6. Il résulte de ce qui précède que M. B... est fondé à soutenir que c'est à tort que le tribunal a rejeté sa demande, et qu'il y a lieu d'enjoindre au préfet de lui délivrer une carte de séjour, dans un délai de deux mois à compter de la notification de la présente décision.
7. Dans les circonstances de l'espèce, il y a lieu de mettre à la charge de l'Etat une somme de 1 200 euros à verser à Me Genevay sur le fondement de l'article 37 de la loi
du 10 juillet 1991.
DECIDE :
Article 1er : Le jugement du 20 mars 2024 du tribunal administratif de Bordeaux et la décision du préfet de la Dordogne du 27 janvier 2023 sont annulés.
Article 2 : Il est enjoint à la préfète de la Dordogne de délivrer à M. B... un titre de séjour en qualité de parent d'enfants français.
Article 3 : L'Etat versera à Me Genevay une somme de 1 200 euros sur le fondement de
l'article 37 de la loi du 10 juillet 1991.
Article 4 : Le présent arrêt sera notifié à M. A... B..., au ministre de l'intérieur, à la préfète de la Dordogne et à Me Genevay.
Délibéré après l'audience du 25 mars 2025 à laquelle siégeaient :
Mme Catherine Girault, présidente,
Mme Sabrina Ladoire, présidente-assesseure,
M. Nicolas Normand, président-assesseur.
Rendu public par mise à disposition au greffe le 16 avril 2025.
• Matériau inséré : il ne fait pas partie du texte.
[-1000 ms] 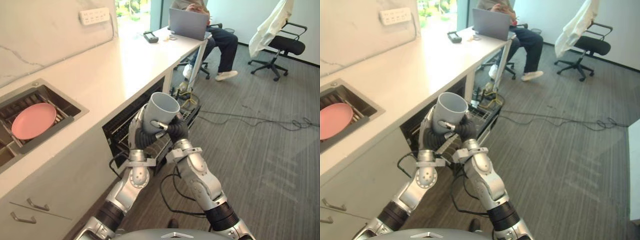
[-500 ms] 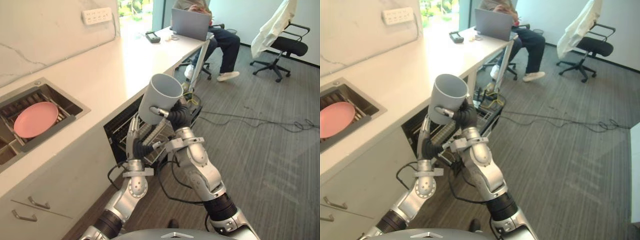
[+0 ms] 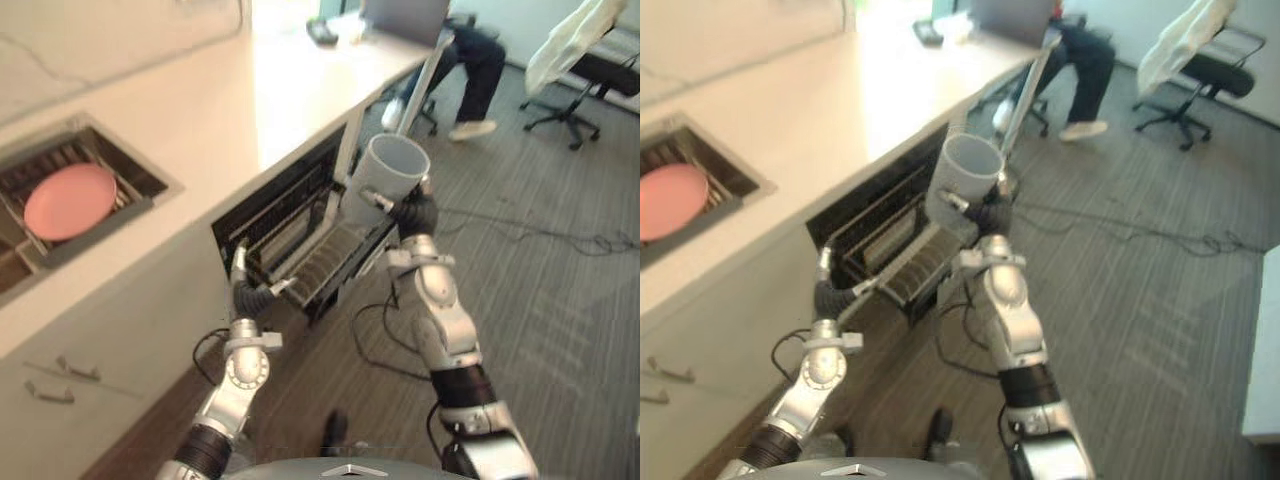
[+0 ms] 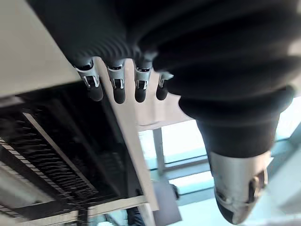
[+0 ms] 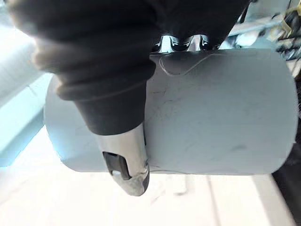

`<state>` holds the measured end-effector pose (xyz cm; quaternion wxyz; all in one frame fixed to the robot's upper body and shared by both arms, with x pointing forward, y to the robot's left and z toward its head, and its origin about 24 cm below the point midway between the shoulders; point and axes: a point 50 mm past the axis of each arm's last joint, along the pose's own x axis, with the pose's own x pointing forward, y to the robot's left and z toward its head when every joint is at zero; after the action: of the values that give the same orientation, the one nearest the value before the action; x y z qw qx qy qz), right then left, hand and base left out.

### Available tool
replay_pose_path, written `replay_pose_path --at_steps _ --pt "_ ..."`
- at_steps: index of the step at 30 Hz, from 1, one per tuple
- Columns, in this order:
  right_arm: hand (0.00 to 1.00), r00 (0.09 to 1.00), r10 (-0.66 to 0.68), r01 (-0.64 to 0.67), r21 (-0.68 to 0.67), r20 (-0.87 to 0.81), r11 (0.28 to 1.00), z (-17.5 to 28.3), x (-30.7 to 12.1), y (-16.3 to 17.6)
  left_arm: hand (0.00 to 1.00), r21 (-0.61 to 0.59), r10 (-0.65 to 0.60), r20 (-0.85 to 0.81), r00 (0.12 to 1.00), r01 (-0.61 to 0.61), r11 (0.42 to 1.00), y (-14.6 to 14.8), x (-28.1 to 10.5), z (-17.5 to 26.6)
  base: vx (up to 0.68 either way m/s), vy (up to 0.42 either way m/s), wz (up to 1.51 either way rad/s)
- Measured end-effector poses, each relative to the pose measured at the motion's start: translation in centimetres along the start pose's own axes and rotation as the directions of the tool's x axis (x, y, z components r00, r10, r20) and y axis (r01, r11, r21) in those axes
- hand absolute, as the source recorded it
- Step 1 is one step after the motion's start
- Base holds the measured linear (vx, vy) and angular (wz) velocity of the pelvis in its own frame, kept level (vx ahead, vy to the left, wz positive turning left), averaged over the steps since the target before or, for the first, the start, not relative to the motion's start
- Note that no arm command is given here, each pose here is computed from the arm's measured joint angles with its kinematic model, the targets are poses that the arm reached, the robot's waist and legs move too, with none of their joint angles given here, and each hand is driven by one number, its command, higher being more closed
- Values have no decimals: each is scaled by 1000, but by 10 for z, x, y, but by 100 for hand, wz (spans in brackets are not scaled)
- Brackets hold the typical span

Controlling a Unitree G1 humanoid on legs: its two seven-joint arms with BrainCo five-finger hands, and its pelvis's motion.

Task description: Walk over to the sink, pick up the cup, carry it to the dishwasher, place the cup inside the dishwasher, then close the dishwasher door

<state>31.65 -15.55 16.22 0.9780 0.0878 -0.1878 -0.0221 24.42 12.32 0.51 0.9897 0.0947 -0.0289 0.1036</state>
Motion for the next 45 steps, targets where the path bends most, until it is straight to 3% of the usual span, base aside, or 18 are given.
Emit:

L'assesseur le plus ancien,
Nicolas NormandLa présidente, rapporteure
Catherine C...
La greffière,
Virginie Guillout
La République mande et ordonne au ministre de l'intérieur en ce qui le concerne, et à tous commissaires de justice à ce requis en ce qui concerne les voies de droit commun contre les parties privées, de pourvoir à l'exécution de la présente décision.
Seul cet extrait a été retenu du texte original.